O acusado já havia sido condenado em primeira instância, mas recorreu da decisão alegando cerceamento de defesa, sob o argumento de que a criança não foi ouvida por meio de depoimento especial, além de questionar a existência de provas suficientes para a condenação.
Ao analisar o recurso, o relator do caso, desembargador Francisco Djalma, rejeitou os argumentos da defesa.
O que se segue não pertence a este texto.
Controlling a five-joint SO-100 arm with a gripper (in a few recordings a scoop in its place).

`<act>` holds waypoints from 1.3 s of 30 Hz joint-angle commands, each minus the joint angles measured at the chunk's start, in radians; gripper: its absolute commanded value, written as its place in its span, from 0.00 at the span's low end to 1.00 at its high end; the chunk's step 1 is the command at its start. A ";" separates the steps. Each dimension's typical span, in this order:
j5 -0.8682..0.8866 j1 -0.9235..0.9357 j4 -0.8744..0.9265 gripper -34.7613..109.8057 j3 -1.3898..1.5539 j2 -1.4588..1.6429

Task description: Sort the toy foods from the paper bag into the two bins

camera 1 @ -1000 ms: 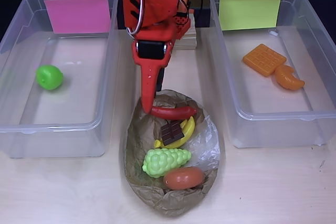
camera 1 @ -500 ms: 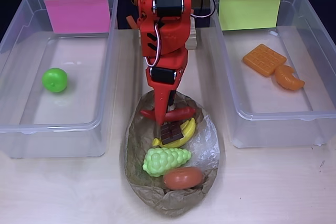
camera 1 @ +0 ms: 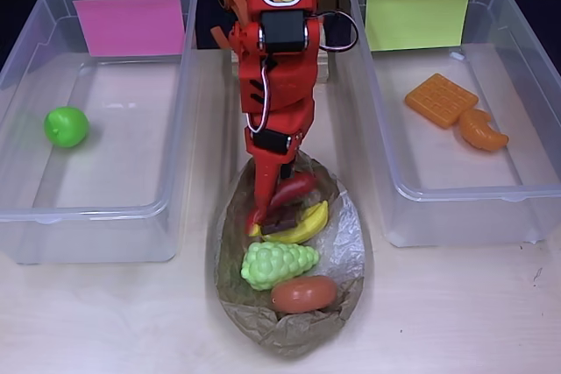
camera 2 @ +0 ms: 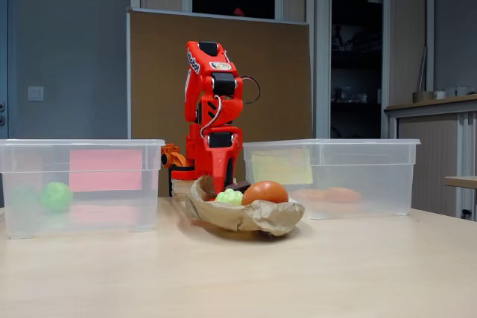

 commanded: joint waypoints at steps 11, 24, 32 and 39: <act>-0.103 -0.028 -0.049 0.38 -0.163 -0.155; -0.137 -0.020 0.152 0.33 -0.276 -0.060; -0.169 -0.021 0.330 0.34 -0.403 -0.002; -0.210 -0.003 0.517 0.35 -0.618 0.069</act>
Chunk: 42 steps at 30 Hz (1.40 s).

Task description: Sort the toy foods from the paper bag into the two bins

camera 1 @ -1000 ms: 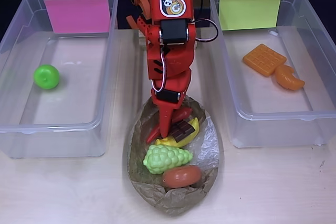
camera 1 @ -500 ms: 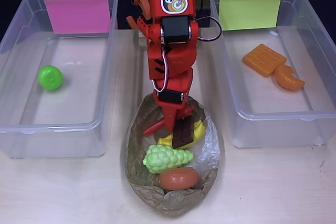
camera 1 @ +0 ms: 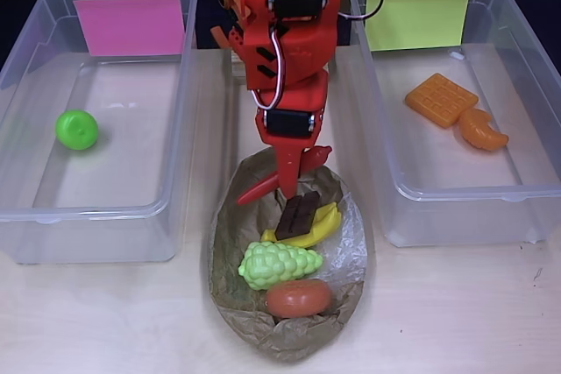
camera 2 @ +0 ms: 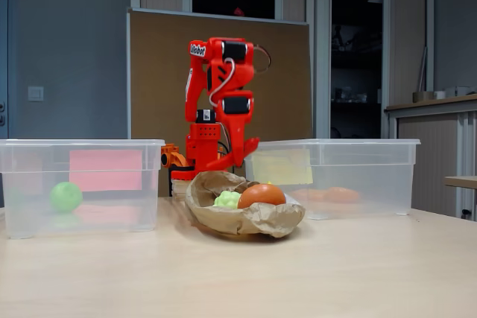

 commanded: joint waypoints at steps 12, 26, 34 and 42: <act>-0.067 0.364 0.092 0.36 -0.008 0.414; -0.097 0.830 0.023 0.42 0.356 0.614; -0.124 0.798 -0.009 0.41 0.416 0.696; -0.179 0.538 -0.008 0.40 0.232 0.692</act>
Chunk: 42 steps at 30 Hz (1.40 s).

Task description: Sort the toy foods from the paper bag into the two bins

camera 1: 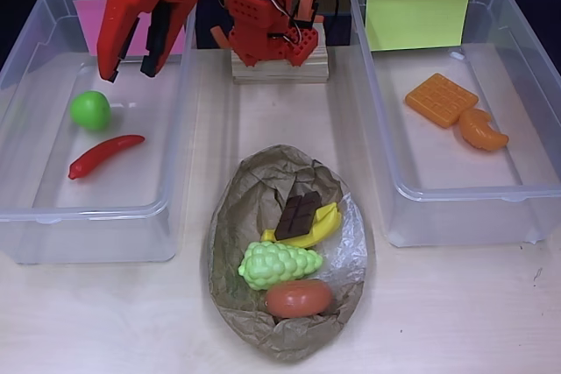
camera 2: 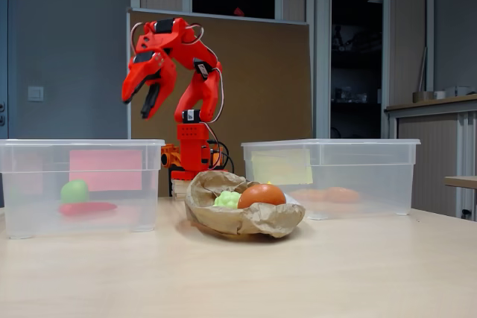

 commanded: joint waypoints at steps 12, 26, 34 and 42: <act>-0.023 -0.426 -0.150 0.41 -0.209 -0.469; -0.123 -0.554 -0.298 0.46 -0.380 -0.937; -0.118 -0.561 -0.308 0.46 -0.456 -1.071; -0.135 -0.549 -0.299 0.43 -0.561 -1.184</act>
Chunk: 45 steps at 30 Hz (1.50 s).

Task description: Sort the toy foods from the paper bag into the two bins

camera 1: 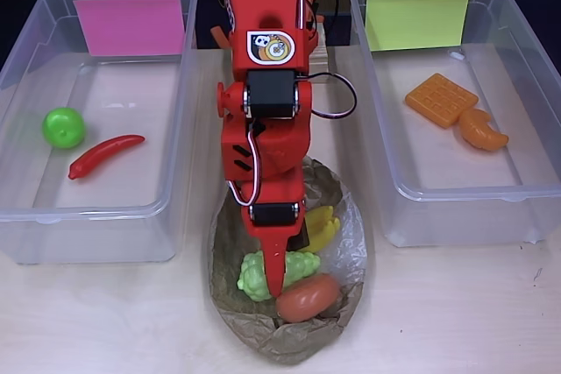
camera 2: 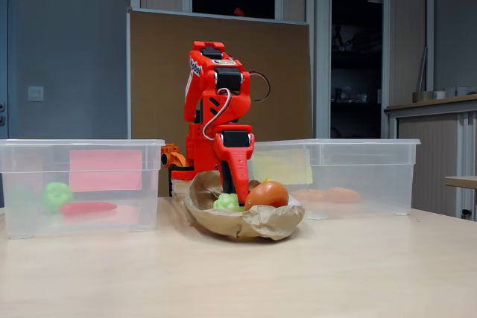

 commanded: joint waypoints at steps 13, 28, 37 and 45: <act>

Ele destacou que a legislação brasileira prevê mecanismos de proteção para evitar a revitimização de crianças e adolescentes vítimas de violência, especialmente em situações que possam comprometer sua integridade psicológica.
Segundo o magistrado, o depoimento especial não é obrigatório em todos os casos, principalmente quando a idade da vítima impossibilita a coleta de um relato consistente. No caso em questão, a criança tinha apenas dois anos na época dos fatos, o que inviabiliza a obtenção de um depoimento útil para o processo.
Além disso, o relator ressaltou que a condenação está baseada em um conjunto de provas consideradas robustas, incluindo o depoimento da mãe da criança e o laudo de exame de corpo de delito, que confirmou a presença de lesões.
Os documentos apontam que a vítima apresentava hematomas, equimoses e escoriações, compatíveis com agressões físicas. O processo também reúne registros fotográficos e outros elementos que reforçam a materialidade do crime.
Diante disso, a Câmara Criminal decidiu negar o recurso e manter integralmente a sentença, reconhecendo a responsabilidade do acusado pelas agressões.